The contactability number, properly explained
Contactability isn’t the same as answer rate. It’s the percentage of attempts where the borrower was actually reached and a meaningful conversation happened.
On phone in India in 2026, this looks roughly like:
– Attempts per borrower per day: 3–5
– Numbers that ring: 85%
– Numbers that are answered: 14%
– Conversations that get past “who is this”: 9%
– Conversations that discuss the actual debt: 7%
That 7% is what “contactability” really means on the call channel. Which is why collection team headcount has to keep scaling linearly with portfolio — and why cost-to-collect keeps creeping up.
On WhatsApp:
– Messages sent: 100%
– Messages delivered: 98%
– Messages opened within 60 minutes: 82%
– Replies to first message: 45–55%
– Meaningful conversation (debt acknowledged, payment plan discussed, or dispute raised): 65–70%
This isn’t a marginal improvement. It’s a structural channel shift.
Why WhatsApp works for collections specifically
1. Non-confrontational channel. Borrowers don’t duck a WhatsApp message the way they duck a phone call. There’s no anxiety of being pressured in real time. The borrower can read the message, think, and reply on their own terms.
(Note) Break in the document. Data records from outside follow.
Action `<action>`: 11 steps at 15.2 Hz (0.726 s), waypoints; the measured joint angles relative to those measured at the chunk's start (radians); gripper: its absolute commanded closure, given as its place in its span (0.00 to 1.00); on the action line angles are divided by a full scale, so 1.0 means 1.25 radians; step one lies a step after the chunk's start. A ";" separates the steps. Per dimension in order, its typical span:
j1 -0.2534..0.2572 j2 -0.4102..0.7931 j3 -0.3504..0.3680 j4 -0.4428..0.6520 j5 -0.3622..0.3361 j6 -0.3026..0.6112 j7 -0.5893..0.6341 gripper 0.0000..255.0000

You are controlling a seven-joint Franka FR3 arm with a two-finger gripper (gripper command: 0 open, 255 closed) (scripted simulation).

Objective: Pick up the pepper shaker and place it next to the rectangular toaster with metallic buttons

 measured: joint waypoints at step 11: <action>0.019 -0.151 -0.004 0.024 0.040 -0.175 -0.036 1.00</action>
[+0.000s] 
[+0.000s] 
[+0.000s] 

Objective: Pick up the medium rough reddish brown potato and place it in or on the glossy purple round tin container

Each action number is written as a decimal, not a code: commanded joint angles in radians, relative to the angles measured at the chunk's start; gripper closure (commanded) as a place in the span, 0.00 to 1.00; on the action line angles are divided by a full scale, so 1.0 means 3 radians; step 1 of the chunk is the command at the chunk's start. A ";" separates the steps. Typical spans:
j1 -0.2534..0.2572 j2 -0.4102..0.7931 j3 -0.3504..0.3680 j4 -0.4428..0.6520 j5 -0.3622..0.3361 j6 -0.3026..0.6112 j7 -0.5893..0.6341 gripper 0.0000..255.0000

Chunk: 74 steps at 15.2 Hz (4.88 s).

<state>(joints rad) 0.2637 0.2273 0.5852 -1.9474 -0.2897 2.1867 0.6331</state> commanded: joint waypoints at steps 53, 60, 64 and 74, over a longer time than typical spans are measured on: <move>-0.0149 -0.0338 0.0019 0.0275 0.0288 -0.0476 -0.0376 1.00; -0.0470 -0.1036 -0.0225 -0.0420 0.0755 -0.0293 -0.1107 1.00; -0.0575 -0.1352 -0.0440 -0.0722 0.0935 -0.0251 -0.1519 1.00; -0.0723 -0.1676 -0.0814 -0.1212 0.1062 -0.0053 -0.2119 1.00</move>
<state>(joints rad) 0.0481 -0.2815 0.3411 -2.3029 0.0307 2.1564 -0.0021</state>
2. Text creates a record. Unlike a phone call, WhatsApp creates a written trail that both the borrower and the lender can reference. Disputes get resolved faster. “You never told me the amount” goes away.
3. Self-serve payment in the same thread. The agent can send a payment link, and the borrower clicks, pays, and confirms — all without leaving the conversation. Call channel can’t do this.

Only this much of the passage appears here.